Some people I know have taken what is called the ‘liberation pledge’. They choose not to sit down and eat with anyone who is eating animal products. They will not go into restaurants serving animal products. They wear a silver fork wrapped around their wrists as a bracelet, which is a reminder to them, of the pledge they have taken.
For me, this pledge is too difficult to make. I have a very small family—the only surviving members are my uncle, auntie, and my sister. To choose not to sit down with them for, say, Christmas dinner, would isolate myself from the family in ways that I just couldn’t bear.
And I feel that I have more influence with my friends by sitting down and talking to them, rather than removing myself from summer barbecues or birthday meals.
It is far from ‘normal’ to consider yourself an animal lover but also let that animal whom you love be killed for your taste pleasure.
And if it is ‘natural’ to kill a pig and serve her for dinner, why is it not ’natural’ to kill a kitten and serve him for dinner? Have you ever asked, who told you it was natural? Who made these rules? All a vegan does is ask that question: who told me it was natural? And all we’ve done is come up with a different answer: it isn’t.
For myself as an academic who researches everyday vegan lifestyles, and our broader relationships with non-human animals, there is an added struggle.
Part of my work takes me to the gates of slaughterhouses, where I observe activists who hold vigils there for the animals who go into slaughter. I talk to them, and I also talk to the slaughterhouse workers. I also see the animals—the pigs, cows, sheep, chickens, mainly—and look into their eyes a few moments before they die.
This is hard enough. But say then I return to work that lunchtime and have a meeting with a colleague, who is eating a chicken salad. They are literally eating my research subject. This is highly upsetting and distressing; and yet my colleague eating their sandwich not only believes they are doing nothing wrong (and, legally, that is true) but that I am the troublemaker, ruining their enjoyment of lunch.
Academics at universities have studied these small everyday moments where vegans feel hurt and left out, and have come up with some names for them: microaggressions and microinequalities. A microaggression might be someone cracking a joke about male vegans losing their masculinity. A microinequality might be turning up to a conference where breakfast is offered, but there are no vegan options and no plant milks for the tea.

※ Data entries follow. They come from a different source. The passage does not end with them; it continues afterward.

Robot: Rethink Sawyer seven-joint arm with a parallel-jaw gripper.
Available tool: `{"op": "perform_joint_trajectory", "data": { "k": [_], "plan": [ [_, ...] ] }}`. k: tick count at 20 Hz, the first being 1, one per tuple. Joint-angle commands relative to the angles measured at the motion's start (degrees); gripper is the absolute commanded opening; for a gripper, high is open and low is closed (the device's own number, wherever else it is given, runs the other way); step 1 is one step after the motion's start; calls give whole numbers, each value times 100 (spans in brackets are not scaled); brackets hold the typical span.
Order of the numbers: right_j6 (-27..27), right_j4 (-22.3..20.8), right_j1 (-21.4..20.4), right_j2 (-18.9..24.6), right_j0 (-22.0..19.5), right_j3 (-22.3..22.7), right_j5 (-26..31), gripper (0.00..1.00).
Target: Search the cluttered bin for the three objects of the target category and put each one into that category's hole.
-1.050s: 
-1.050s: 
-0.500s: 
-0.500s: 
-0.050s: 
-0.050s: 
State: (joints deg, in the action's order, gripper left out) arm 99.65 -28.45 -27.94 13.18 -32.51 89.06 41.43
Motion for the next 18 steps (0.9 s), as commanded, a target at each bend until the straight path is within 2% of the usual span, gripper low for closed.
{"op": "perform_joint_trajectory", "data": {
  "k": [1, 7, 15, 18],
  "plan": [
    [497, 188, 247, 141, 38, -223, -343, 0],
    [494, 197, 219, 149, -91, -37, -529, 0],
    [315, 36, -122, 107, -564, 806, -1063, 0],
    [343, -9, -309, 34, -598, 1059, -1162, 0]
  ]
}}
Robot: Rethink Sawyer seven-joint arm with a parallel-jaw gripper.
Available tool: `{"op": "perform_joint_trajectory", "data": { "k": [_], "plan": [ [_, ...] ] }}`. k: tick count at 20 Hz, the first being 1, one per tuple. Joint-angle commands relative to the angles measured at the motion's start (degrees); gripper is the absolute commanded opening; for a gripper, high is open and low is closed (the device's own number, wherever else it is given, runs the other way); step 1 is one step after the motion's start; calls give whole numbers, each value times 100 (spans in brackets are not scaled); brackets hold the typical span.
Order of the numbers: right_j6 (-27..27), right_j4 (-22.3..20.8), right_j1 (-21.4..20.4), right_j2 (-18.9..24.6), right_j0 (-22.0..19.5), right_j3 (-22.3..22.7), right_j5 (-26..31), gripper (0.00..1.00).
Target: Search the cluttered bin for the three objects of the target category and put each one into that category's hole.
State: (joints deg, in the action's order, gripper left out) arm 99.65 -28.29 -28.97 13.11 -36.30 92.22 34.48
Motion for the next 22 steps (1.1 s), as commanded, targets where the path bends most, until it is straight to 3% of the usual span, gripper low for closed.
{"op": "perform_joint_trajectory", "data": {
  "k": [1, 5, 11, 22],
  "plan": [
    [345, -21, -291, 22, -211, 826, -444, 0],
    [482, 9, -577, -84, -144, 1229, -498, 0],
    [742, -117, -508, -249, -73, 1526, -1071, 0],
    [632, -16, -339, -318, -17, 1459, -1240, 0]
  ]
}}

These are small enough things, right?
But imagine if every day of your life you get this. Every day at work. Every evening out with friends. Every time you visit your family. Every time you go to your running club. Every time you watch the television or read the paper.
However small, a microaggression is still an aggression. The person making the joke might not think of it as such—but would that excuse hold up if the joke was a sexist or racist one?
In the end, the world is changing. What makes me most hopeful is that the younger generation do not see themselves, or their identities, as so fixed and unchangeable as older generations.
So veganism is coming in from the fringes. Perhaps slowly. Perhaps not quickly enough. Sadly, those who have been vegan for decades have taken then brunt of the discrimination, of the aggression and the inequality.
I certainly feel I have shouldered my fair share. But in the end, what have I suffered in relation to the 80 billion land animals who are killed every year—millions every hour—so we can eat pigs in blankets? In the end, even meat-eaters know that vegans are living healthy, ethical lives.
Now what is stopping you from doing the same?”